DIRECTIONS FOR THIS TASK ▸ Within the data below, find the string "light" and return each line where it occurs.

PROVIDED DATA ▸
==============================
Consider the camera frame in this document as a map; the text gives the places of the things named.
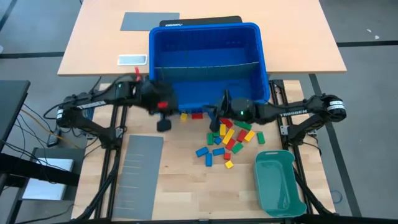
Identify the black closed laptop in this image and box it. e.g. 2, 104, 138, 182
159, 15, 243, 28

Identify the short grey slotted divider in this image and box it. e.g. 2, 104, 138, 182
112, 134, 165, 221

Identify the white-edged grey phone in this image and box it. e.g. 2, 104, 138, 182
116, 54, 148, 67

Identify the long yellow block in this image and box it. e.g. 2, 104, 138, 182
221, 128, 236, 145

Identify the black floor cable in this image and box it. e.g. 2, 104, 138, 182
21, 103, 53, 133

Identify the black power adapter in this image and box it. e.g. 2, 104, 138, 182
46, 132, 62, 148

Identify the black cable hose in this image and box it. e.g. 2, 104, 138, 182
292, 172, 335, 218
73, 149, 121, 223

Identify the large blue plastic bin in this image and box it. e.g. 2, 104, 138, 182
148, 22, 271, 112

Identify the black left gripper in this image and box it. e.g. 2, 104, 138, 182
141, 81, 178, 115

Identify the long green block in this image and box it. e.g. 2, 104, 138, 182
234, 120, 253, 131

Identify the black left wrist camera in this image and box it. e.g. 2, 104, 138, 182
156, 113, 172, 133

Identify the flat grey sheet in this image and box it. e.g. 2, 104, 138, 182
120, 11, 180, 32

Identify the orange floor cable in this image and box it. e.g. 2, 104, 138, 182
20, 108, 81, 149

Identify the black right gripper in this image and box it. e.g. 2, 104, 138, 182
203, 98, 256, 132

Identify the black side desk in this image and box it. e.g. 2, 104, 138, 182
0, 80, 31, 144

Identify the blue ring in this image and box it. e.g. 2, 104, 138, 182
330, 189, 343, 205

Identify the teal plastic basket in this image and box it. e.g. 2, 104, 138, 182
253, 149, 308, 218

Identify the grey metal mount bracket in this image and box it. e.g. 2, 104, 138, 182
279, 124, 295, 136
85, 127, 124, 139

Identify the white flat box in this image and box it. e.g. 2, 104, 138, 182
21, 157, 75, 202

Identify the long grey slotted divider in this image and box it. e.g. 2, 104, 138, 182
153, 61, 261, 82

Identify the black horizontal bar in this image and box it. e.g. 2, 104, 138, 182
0, 152, 80, 187

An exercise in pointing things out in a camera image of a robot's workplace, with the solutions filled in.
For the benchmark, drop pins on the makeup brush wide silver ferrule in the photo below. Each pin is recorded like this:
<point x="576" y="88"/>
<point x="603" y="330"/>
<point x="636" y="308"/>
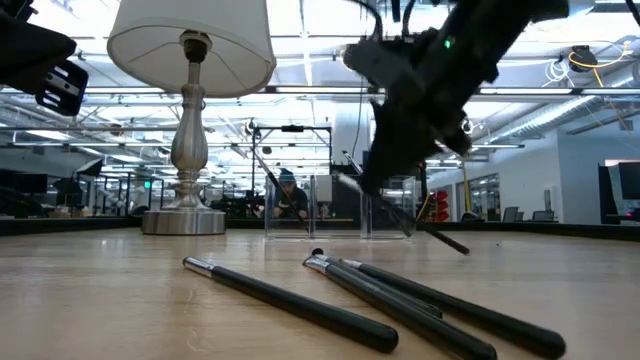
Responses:
<point x="280" y="187"/>

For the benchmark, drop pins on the round hanging reel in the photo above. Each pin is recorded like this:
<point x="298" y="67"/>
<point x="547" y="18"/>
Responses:
<point x="468" y="127"/>
<point x="251" y="127"/>

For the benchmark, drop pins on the makeup brush round dark tip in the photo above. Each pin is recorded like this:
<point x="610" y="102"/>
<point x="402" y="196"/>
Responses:
<point x="317" y="252"/>

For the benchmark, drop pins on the black studio light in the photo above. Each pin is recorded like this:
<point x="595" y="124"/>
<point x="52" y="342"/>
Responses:
<point x="67" y="190"/>

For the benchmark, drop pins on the red storage bins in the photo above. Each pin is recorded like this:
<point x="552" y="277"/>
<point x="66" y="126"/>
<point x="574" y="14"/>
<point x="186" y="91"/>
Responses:
<point x="441" y="205"/>

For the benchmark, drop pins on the makeup brush pointed silver ferrule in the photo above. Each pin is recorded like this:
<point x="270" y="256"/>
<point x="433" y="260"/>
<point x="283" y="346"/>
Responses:
<point x="400" y="309"/>

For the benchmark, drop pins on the background laptop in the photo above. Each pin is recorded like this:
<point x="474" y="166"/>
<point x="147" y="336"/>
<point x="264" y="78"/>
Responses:
<point x="511" y="215"/>
<point x="543" y="216"/>

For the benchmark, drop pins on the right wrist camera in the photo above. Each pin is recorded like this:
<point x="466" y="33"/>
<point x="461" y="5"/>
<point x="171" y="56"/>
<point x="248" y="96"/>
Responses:
<point x="375" y="62"/>

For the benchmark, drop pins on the long ceiling light bar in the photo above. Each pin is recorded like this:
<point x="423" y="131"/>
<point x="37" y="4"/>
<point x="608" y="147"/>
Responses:
<point x="310" y="90"/>

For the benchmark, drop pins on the black aluminium rig frame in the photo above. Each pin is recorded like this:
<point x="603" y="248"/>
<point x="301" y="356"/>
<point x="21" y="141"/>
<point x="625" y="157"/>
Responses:
<point x="75" y="226"/>

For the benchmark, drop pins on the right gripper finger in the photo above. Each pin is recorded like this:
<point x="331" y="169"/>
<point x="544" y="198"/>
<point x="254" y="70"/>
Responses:
<point x="382" y="145"/>
<point x="415" y="135"/>

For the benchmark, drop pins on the computer monitor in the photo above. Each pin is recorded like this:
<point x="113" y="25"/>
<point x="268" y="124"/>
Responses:
<point x="627" y="182"/>

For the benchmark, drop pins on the background robot station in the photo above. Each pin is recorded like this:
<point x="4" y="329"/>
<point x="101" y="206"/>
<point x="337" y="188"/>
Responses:
<point x="127" y="195"/>

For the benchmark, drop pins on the silver ventilation duct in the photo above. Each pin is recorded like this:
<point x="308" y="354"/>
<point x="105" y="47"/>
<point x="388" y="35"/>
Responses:
<point x="550" y="117"/>

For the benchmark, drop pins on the black cabinet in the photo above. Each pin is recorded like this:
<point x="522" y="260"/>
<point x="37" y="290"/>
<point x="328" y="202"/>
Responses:
<point x="345" y="207"/>

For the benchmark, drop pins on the clear acrylic organizer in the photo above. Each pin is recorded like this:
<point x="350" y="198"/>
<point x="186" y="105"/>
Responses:
<point x="314" y="210"/>

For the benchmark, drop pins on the person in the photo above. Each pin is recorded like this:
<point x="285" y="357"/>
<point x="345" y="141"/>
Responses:
<point x="299" y="192"/>

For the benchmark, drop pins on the table lamp white shade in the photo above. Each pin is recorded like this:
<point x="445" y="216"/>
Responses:
<point x="190" y="150"/>

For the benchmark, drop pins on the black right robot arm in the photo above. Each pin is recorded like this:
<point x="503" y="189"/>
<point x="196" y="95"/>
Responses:
<point x="500" y="25"/>

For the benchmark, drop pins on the background black frame rig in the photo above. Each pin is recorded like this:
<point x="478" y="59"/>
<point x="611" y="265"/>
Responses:
<point x="292" y="128"/>

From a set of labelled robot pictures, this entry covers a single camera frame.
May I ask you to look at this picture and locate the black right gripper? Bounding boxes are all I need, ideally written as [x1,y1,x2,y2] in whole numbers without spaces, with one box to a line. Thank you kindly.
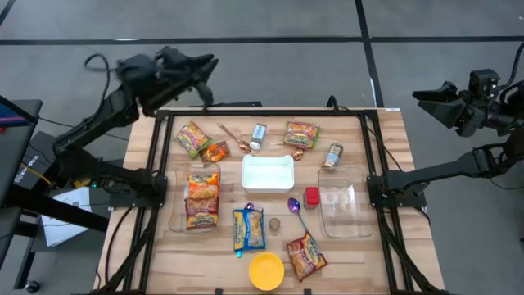
[412,81,493,138]

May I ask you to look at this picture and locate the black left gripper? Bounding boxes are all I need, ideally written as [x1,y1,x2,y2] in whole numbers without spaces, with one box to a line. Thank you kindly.
[141,45,219,116]

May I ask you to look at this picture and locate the green edged ramen packet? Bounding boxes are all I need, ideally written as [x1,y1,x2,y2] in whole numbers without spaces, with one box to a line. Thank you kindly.
[174,120,214,160]

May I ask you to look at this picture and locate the orange brown foil sachet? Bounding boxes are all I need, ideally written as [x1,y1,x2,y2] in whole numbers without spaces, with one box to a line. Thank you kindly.
[199,140,231,163]

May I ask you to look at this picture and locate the white cap spice jar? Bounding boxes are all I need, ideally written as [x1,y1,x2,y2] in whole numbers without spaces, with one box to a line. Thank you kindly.
[249,122,268,152]

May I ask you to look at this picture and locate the rose gold spoon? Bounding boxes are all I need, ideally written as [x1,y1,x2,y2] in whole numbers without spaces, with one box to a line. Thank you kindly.
[216,122,252,155]

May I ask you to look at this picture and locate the orange ramen packet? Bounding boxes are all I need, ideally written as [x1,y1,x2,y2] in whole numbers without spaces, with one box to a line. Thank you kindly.
[187,171,221,201]

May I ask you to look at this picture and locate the tan cap spice jar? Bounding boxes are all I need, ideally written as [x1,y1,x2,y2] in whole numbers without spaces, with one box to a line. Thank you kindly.
[322,142,345,170]

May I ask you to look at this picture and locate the green pink Maruchan ramen packet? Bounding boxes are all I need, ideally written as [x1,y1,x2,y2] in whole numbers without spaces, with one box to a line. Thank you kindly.
[282,120,321,150]

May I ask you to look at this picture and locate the red yellow chicken ramen packet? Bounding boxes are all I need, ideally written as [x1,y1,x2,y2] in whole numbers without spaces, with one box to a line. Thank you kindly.
[184,197,220,230]

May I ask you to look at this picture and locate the red lid spice tin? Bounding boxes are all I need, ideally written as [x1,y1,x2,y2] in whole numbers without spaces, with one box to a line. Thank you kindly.
[303,186,321,211]

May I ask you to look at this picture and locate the blue ramen packet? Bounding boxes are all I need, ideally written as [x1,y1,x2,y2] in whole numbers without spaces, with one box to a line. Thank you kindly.
[232,207,267,253]

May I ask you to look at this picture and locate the black flat bar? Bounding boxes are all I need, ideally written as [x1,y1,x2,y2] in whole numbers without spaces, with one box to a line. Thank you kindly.
[215,101,263,109]

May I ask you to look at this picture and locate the white plastic bin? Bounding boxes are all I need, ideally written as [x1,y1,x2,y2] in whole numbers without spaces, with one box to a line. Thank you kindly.
[241,154,296,194]

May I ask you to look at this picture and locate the clear plastic bin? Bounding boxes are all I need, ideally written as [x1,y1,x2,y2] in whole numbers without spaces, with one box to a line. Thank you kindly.
[317,166,375,239]
[167,161,222,234]

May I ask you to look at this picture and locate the black equipment box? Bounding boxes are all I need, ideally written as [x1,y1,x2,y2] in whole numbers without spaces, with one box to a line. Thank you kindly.
[14,129,70,190]

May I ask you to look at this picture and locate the monitor screen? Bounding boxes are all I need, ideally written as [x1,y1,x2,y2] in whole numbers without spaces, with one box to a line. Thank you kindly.
[0,94,40,128]

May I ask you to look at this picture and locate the dark grey side desk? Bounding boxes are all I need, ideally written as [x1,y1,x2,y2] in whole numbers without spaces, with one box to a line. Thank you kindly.
[0,98,111,293]

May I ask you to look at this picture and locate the white paper sheet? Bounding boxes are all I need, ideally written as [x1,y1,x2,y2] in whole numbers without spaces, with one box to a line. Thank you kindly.
[40,186,93,248]

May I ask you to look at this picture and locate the yellow plastic bowl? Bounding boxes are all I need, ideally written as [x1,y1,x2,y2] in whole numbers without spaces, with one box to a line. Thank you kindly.
[248,252,286,292]

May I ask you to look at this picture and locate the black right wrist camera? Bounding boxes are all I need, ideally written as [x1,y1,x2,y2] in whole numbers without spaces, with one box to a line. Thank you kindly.
[468,68,502,98]

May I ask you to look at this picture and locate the thin black table cable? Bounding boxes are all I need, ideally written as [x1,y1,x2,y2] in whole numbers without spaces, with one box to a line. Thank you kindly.
[337,105,406,175]

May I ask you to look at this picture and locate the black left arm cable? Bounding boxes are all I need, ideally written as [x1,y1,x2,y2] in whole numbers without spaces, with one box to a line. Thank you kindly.
[84,52,112,108]

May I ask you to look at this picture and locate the purple spoon blue handle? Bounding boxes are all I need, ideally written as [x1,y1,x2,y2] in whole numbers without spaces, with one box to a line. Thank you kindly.
[287,197,312,237]

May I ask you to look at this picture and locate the short yellow cable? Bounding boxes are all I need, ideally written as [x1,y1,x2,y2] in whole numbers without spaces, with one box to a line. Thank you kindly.
[22,162,52,185]

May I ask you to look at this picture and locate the black floor cable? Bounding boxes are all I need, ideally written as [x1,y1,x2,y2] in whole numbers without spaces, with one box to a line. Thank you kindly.
[104,206,136,286]
==============================
TASK RESULT ▸
For the benchmark, drop pins on the black studio light in the photo above. Each pin is recorded like this:
For the benchmark, drop pins on the long ceiling light bar in the photo above. Each pin is recorded like this:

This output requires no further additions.